## Task instructions
Which lines come from the start of the records through the line that holds "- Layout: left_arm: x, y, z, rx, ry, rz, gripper"? Write them out word for word.

## Extracted data
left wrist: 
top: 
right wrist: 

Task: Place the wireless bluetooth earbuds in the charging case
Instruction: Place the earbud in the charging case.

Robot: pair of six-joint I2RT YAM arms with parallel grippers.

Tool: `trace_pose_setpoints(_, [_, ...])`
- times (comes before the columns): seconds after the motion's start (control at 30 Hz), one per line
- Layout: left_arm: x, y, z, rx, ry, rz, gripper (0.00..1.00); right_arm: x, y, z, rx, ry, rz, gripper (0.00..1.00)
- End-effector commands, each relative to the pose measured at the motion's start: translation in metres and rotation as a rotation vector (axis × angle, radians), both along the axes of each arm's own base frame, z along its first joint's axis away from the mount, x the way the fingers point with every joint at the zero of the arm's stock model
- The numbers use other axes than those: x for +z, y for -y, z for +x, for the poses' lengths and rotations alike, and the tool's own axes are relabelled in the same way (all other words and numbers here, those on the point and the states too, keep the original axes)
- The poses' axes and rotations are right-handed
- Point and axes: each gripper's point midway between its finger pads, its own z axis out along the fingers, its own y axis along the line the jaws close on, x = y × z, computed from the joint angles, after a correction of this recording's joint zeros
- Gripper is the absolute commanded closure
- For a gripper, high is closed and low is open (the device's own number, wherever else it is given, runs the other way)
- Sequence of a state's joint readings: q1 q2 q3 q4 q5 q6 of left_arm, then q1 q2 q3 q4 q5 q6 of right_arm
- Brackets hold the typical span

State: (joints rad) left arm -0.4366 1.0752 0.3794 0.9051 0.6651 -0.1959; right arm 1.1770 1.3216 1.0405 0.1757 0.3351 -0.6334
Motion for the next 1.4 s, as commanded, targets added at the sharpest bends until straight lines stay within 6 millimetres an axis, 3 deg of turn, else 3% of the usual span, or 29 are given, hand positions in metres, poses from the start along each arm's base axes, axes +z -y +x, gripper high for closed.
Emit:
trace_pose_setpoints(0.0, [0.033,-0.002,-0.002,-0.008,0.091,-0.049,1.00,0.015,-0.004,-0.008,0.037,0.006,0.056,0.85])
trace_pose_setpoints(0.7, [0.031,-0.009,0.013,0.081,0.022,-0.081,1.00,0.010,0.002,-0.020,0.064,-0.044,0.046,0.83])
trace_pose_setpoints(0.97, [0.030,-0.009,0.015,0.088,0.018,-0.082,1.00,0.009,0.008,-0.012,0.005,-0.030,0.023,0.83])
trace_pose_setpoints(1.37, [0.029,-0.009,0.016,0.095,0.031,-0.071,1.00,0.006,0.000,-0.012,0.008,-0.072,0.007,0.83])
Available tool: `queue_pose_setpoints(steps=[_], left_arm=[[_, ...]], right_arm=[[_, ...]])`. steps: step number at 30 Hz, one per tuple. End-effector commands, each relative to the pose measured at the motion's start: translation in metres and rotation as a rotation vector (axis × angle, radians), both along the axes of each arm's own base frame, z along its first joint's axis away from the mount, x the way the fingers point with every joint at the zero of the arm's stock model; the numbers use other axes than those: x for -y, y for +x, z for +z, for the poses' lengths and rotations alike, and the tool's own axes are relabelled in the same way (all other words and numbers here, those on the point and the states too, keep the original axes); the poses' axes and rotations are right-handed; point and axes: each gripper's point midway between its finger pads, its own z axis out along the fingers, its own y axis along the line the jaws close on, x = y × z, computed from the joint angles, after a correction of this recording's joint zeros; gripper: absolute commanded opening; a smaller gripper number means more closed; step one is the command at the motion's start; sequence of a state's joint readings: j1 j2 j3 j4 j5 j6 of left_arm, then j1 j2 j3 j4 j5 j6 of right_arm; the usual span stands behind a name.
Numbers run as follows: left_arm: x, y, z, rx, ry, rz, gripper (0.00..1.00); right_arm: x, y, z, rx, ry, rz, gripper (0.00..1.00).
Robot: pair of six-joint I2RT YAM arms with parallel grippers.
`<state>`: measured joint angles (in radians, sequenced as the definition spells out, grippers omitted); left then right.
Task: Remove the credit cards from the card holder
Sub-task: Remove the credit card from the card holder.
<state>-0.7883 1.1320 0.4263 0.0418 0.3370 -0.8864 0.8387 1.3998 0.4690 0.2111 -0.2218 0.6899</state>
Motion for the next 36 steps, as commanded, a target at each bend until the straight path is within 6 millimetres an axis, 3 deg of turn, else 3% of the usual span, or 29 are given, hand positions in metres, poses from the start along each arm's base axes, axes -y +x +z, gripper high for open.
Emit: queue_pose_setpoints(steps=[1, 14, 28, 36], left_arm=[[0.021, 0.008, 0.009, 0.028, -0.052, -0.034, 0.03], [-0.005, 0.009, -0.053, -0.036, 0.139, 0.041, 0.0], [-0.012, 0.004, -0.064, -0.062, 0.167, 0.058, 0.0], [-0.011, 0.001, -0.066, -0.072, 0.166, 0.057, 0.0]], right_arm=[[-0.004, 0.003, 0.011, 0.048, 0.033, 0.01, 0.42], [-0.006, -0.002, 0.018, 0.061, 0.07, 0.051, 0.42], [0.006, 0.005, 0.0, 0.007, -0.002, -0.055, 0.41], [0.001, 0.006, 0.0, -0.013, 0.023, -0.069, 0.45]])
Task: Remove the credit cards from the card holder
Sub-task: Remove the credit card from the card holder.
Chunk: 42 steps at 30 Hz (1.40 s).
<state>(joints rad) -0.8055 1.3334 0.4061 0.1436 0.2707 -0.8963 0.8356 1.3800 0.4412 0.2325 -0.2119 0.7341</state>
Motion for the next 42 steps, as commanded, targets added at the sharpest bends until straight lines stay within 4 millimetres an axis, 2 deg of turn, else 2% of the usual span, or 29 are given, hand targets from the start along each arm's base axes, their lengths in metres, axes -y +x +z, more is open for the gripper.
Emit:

## Task output
left wrist: 
top: 
right wrist: 

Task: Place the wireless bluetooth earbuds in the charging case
Instruction: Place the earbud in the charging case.

Robot: pair of six-joint I2RT YAM arms with parallel grippers.

Tool: `trace_pose_setpoints(_, [_, ...])`
- times (comes before the columns): seconds after the motion's start (control at 30 Hz), one per line
- Layout: left_arm: x, y, z, rx, ry, rz, gripper (0.00..1.00); right_arm: x, y, z, rx, ry, rz, gripper (0.00..1.00)

This is the complete answer to the exercise.